The strong correlation between political conservatism and climate change denialism is likely the result of several factors: conservative political parties have stronger links with business, and particularly big business, many sections of which have a strong interest in preventing action to address climate change; and government intervention of the kind required to address climate change, even if via a market-based mechanism, is inconsistent with the small-government rhetoric of modern conservatives. But it also appears to derive from the conviction that climate change is a political rather than scientific issue. Framing it thus requires conservatives to oppose the existence of climate change and any action to prevent it because to acknowledge its existence is, they believe, to hand a win to their enemy: progressives.

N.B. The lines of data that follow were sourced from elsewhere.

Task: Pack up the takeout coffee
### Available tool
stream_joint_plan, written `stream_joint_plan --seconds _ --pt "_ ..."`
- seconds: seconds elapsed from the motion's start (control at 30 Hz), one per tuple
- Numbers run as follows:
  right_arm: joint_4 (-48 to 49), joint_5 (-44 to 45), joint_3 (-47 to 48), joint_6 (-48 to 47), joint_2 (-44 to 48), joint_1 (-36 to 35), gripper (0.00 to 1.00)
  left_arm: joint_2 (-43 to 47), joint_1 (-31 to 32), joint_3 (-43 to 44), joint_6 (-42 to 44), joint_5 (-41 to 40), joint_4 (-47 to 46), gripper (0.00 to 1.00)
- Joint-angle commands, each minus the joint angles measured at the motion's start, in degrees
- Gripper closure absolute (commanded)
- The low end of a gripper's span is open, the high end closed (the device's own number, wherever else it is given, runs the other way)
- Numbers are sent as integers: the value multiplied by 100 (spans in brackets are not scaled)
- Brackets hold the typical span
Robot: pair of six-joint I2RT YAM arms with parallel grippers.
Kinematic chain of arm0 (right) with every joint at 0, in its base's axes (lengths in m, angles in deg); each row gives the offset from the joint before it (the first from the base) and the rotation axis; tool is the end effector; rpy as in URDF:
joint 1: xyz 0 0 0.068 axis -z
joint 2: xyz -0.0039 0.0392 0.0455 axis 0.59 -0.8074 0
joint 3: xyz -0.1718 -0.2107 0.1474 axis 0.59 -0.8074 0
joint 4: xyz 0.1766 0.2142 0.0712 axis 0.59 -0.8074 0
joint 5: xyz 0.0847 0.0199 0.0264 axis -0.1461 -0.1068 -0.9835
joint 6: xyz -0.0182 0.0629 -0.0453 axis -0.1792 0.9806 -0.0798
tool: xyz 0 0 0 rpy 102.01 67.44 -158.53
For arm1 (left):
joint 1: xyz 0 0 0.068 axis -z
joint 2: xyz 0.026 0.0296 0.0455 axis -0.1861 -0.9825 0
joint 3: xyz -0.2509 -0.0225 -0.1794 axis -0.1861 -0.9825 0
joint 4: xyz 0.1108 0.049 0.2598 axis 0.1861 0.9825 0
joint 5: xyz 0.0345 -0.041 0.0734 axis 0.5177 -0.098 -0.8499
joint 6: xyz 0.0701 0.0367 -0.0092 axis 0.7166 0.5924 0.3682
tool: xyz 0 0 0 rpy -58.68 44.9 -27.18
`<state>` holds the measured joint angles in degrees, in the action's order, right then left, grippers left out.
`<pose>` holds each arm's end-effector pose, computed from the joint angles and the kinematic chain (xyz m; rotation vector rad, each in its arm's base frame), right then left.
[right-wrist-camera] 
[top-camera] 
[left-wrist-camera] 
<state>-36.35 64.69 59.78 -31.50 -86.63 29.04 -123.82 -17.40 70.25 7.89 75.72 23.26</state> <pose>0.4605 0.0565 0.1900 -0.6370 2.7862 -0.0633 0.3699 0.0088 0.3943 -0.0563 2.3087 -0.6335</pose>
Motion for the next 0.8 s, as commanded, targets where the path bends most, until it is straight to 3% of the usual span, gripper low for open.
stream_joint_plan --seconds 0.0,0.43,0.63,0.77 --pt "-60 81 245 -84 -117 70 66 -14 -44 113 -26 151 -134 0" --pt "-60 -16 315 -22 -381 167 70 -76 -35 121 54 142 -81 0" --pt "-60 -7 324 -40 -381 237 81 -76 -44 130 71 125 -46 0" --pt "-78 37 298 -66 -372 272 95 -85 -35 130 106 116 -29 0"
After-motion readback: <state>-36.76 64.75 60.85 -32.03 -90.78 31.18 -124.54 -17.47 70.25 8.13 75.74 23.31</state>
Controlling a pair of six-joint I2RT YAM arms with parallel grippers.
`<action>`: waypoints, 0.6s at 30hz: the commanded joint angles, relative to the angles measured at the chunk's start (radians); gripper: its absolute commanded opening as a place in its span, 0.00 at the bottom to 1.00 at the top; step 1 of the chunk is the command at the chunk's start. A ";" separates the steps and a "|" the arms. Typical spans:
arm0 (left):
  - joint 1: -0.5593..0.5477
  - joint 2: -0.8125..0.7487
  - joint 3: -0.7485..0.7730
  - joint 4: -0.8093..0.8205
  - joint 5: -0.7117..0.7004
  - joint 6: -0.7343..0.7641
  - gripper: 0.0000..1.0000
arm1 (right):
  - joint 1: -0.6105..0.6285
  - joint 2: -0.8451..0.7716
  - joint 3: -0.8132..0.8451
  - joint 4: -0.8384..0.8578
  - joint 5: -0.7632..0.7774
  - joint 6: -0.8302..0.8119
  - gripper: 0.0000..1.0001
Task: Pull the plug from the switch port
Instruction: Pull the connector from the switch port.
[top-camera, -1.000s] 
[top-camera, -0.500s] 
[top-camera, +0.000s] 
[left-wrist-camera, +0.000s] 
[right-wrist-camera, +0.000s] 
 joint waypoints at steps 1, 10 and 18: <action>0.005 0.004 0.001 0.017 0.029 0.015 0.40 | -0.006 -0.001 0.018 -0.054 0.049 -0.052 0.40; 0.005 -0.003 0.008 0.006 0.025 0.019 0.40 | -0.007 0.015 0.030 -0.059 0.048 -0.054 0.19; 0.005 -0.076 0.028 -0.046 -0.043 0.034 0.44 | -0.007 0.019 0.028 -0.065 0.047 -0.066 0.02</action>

That kind of Stupid lies behind the death threats and savage abuse directed at climate scientists, who are perceived as political opponents by denialists, not researchers dispassionately explaining the evidence before them. That’s despite the fact that climate action is fundamentally a prudential policy, that preventing uncertainty associated with dramatic environmental and economic change is an intrinsically conservative position and that a conservative icon like Margaret Thatcher (a scientist, perhaps coincidentally) advocated climate action more than two decades ago.